----- SUPPLIED RECORDS

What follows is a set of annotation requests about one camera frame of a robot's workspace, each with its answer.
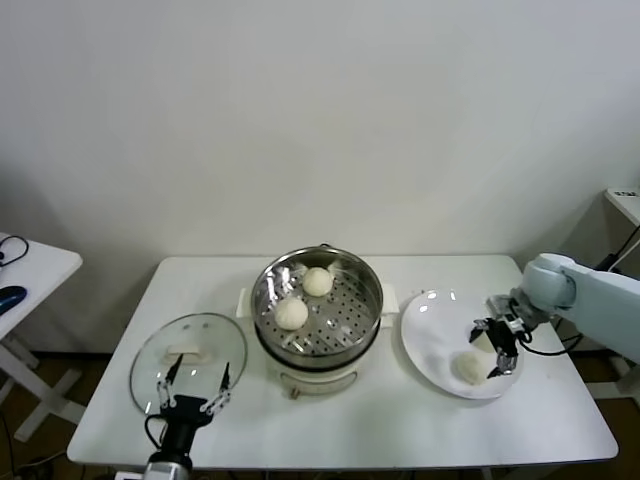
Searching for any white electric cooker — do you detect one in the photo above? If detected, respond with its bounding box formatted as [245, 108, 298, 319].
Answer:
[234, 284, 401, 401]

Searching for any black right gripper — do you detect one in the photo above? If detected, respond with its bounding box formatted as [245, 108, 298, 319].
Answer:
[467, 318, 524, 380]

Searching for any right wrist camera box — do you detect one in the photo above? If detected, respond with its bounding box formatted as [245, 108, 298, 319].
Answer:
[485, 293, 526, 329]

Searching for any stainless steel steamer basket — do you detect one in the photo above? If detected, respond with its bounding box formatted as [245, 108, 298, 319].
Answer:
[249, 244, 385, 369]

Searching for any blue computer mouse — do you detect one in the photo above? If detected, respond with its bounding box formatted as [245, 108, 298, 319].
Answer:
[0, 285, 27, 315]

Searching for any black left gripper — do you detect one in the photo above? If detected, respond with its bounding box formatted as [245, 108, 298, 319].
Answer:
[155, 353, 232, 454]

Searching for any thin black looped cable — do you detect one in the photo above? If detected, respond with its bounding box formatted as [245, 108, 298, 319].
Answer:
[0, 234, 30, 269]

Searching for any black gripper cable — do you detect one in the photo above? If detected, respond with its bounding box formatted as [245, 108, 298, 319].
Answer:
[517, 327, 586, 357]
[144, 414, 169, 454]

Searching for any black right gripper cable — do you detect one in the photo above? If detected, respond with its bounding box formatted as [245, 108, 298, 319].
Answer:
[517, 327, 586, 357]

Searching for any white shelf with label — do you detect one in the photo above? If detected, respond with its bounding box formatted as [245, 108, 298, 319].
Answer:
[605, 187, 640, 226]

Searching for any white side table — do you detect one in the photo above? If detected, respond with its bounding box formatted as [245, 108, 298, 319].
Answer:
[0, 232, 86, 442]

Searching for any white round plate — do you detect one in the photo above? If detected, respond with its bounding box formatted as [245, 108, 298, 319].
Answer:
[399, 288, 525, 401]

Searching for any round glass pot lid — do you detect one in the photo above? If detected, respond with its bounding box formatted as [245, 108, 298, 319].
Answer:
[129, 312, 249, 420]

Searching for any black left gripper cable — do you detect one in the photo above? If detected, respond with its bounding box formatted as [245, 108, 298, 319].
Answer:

----------

== WHAT IS BEING ASKED ==
Look over the records above and filter for each line with the word "black".

== OUTPUT FOR THIS TASK ==
Searching for any black right gripper — do you detect one in the photo above? If detected, respond with its bounding box formatted as [245, 108, 298, 319].
Searching for any black left gripper — do you detect one in the photo above? If detected, respond with its bounding box formatted as [245, 108, 298, 319].
Searching for any thin black looped cable — do you detect one in the photo above? If detected, respond with its bounding box formatted as [245, 108, 298, 319].
Searching for any black gripper cable — do you detect one in the photo above? If detected, respond with its bounding box formatted as [245, 108, 298, 319].
Searching for any black right gripper cable — do you detect one in the photo above? If detected, respond with its bounding box formatted as [245, 108, 298, 319].
Searching for any black left gripper cable — do you detect one in the photo above? If detected, respond with its bounding box formatted as [245, 108, 298, 319].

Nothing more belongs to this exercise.